Overview
- Nearest neighbor classification
- Use label of nearest neighbor (NN) in dataset
- Based on choice of distance measure
- Can order points based on distance to x
- 1-NN Voronoi tesselation—all have width N from nearest neighbor
- 1-NN chooses based on label of first nearest
- K-NN choose from majority label
- Implication: nearest neighbor could be unstable and susceptible to outliers
- Hyperparameters: choice of k, choice of distance measure
- For categorical data, use one-hot encoding
- Note that no “training is required”
- Nearest neighbor is within factor of 2 of “optimal” classifier
- More dimensions will increase error—so need more datapoints
- Kernel methods
- Use map to go from features to some other dimension, but the feature map might have a much higher dimension
- Increase computation and overfitting?
- Can we get advantages of operating in higher dimensional space while keeping computation the same?
Kernel methods
$\phi(x) = [1, \sqrt{2}x_1, …, x_1^2…x_1x_d,…,x_d^2…] = O(D^2)$, all pairs of $x$.
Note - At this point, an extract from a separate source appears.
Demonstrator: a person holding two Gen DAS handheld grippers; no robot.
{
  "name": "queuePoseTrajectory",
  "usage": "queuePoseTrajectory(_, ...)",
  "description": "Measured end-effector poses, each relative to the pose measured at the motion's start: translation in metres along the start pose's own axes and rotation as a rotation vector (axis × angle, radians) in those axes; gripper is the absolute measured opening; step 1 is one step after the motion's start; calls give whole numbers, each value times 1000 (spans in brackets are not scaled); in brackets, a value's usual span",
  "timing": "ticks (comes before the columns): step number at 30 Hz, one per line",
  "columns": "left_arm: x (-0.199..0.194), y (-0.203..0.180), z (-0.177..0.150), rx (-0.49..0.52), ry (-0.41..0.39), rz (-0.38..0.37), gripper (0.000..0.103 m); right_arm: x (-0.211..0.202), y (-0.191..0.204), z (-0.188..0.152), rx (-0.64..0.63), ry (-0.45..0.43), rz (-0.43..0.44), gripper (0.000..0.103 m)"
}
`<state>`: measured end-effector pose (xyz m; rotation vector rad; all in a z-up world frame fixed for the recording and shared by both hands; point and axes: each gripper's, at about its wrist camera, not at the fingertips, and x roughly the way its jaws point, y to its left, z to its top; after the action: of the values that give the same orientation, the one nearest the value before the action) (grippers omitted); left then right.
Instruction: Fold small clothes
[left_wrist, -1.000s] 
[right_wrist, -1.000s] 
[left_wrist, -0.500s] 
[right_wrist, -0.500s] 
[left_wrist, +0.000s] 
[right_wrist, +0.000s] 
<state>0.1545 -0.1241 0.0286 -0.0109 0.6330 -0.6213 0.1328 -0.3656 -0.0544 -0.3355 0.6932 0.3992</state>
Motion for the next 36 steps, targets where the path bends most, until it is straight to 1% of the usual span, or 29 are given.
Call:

Would want to compute $\phi(u)^T\phi(x)$
Would need $O(M) = O(D^2)$, right?
How can we do this in $O(D), u^Tx$
$\phi(x) = [1, \sqrt{2}x_1, …, x_1^2…x_1x_d,…,x_d^2…]$
$\phi(u) = [1, \sqrt{2}u_1, …, u_1^2…u_1u_d,…,u_d^2…]$
$\phi(u)^T\phi(x) = 1 + 2u_1x_1 + 2u_2x_2 + ...+ x_1x_2 +...+ x_D$…
$=1 + 2\sum u_ix_i + \sum_i \sum_j x_ix_ju_iu_j$
$\sum_i \sum_j x_ix_ju_iu_j = (\sum_lx_lu_l)^2 = \sum x_iu_i \sum x_ju_j$
$=1 + 2\sum u_i x_i + (\sum u_i x_i)^2$
$= (1+ \sum u_i x_i) ^2$
$= (1+u^Tx)^2$
Constructed a particular feature map that we can compute in $O(D)$ instead of $O(M) = O(D^2)$
Kernelized Ridge Regression
$\tilde J(\theta) = ||y-\Phi\theta||^2 + \lambda ||\theta||^2$